I kind of worry, as someone who was drugged sometimes as a child so that I "wouldn't remember" being raped and assaulted, that the vaccine analogy as this research is being reported will just give people ideas that if you give a kid this drug then you're absolved of moral responsibility, so go get some. It sounds awful but then a lot of the root causes of PTSD are.

I can see its value for ER doctors and first responders and soldiers though. If it leads to advances in actual after-the-fact treatment that would be awesome.

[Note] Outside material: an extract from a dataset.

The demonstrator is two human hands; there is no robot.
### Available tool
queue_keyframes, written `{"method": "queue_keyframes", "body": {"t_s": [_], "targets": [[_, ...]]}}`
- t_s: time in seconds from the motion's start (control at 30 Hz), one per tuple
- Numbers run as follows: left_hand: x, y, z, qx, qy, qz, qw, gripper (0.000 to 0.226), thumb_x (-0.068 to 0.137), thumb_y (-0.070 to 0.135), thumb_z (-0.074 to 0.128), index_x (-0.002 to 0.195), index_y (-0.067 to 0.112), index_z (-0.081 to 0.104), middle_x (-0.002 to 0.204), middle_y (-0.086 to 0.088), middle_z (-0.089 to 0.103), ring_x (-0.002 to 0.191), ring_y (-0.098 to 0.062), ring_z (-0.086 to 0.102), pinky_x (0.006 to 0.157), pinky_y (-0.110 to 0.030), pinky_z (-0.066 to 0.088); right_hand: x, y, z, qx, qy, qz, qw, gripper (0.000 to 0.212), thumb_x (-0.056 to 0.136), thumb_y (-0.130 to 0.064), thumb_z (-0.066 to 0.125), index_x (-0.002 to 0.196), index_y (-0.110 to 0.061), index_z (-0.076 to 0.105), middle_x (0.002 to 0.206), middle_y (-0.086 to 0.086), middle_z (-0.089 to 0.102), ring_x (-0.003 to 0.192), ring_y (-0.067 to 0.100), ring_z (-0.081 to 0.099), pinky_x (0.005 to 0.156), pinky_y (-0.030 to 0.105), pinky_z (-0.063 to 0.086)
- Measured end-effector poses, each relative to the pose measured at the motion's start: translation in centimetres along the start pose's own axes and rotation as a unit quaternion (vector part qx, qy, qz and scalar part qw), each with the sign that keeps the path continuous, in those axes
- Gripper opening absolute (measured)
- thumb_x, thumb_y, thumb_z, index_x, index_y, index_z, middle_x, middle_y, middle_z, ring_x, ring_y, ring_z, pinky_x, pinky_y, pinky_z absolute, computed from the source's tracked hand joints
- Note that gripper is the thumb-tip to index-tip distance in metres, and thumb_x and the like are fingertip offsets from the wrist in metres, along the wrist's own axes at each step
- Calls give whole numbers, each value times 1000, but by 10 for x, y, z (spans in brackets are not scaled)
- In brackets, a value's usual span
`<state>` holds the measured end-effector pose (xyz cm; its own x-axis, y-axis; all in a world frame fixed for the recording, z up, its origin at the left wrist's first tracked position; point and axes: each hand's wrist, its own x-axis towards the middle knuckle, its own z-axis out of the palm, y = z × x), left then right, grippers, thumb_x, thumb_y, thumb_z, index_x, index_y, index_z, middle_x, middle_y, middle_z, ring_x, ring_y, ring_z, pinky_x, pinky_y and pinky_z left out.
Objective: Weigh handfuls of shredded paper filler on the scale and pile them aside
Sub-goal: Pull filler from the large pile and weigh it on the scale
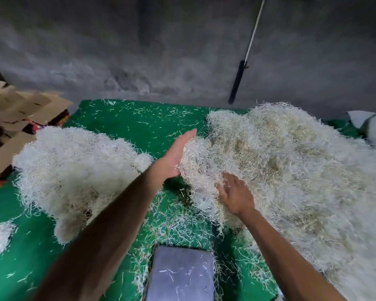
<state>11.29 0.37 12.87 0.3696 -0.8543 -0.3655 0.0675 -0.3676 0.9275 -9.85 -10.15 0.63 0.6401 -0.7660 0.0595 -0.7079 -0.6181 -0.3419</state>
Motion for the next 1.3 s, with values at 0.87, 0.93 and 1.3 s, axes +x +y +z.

Wemmick, it's been a while since I was up on the research but the last time I was obsessing over it there were differences in brain structure correlated to PTSD, so I'm not sure where you're getting the idea that there's no biological pathology to target. Unless you mean that PTSD is a normal response to stress. But some forms of cancer may be a normal response to high doses of radiation - eliminating the radiation is a big deal, but you can still treat the cancer. Or another analogy, stress can impact on blood pressure which can impact on cardiovascular health, but we don't take drugs for blood pressure out of the loop because we don't quite know why some people's stress kills them and others' don't. Unless I'm misunderstanding your "causes" there.
posted by warriorqueen at 6:09 AM on December 22, 2015 [2 favorites]


hasn't Johnson & Johnson been pushing esketamine hardcore?

Reading the clinicaltrials.gov pages about it is tremendously exciting. Lordy. So many studies. How does one become a guinea pig? (or "bullied mouse" if that is more apropos?)
posted by mittens at 6:11 AM on December 22, 2015 [2 favorites]


I kind of feel like treating depression as a purely medical issue is overlooking a lot, as a few people have referenced above. I have depression of some form, and I have been on every anti-depressant, mood stabiliser, and anxiolytic you care to mention, as well as a laundry list of anti-psychotics and other more exotic drugs. None have helped at all. Nor has any form of therapy or psychologists' intervention had a significant impact. I am completely convinced that I know exactly what would cure me though - a decent job, a decent place to live, decent access to the resources to be able to actually live a life rather than merely survive.
posted by Dysk at 6:33 AM on December 22, 2015 [9 favorites]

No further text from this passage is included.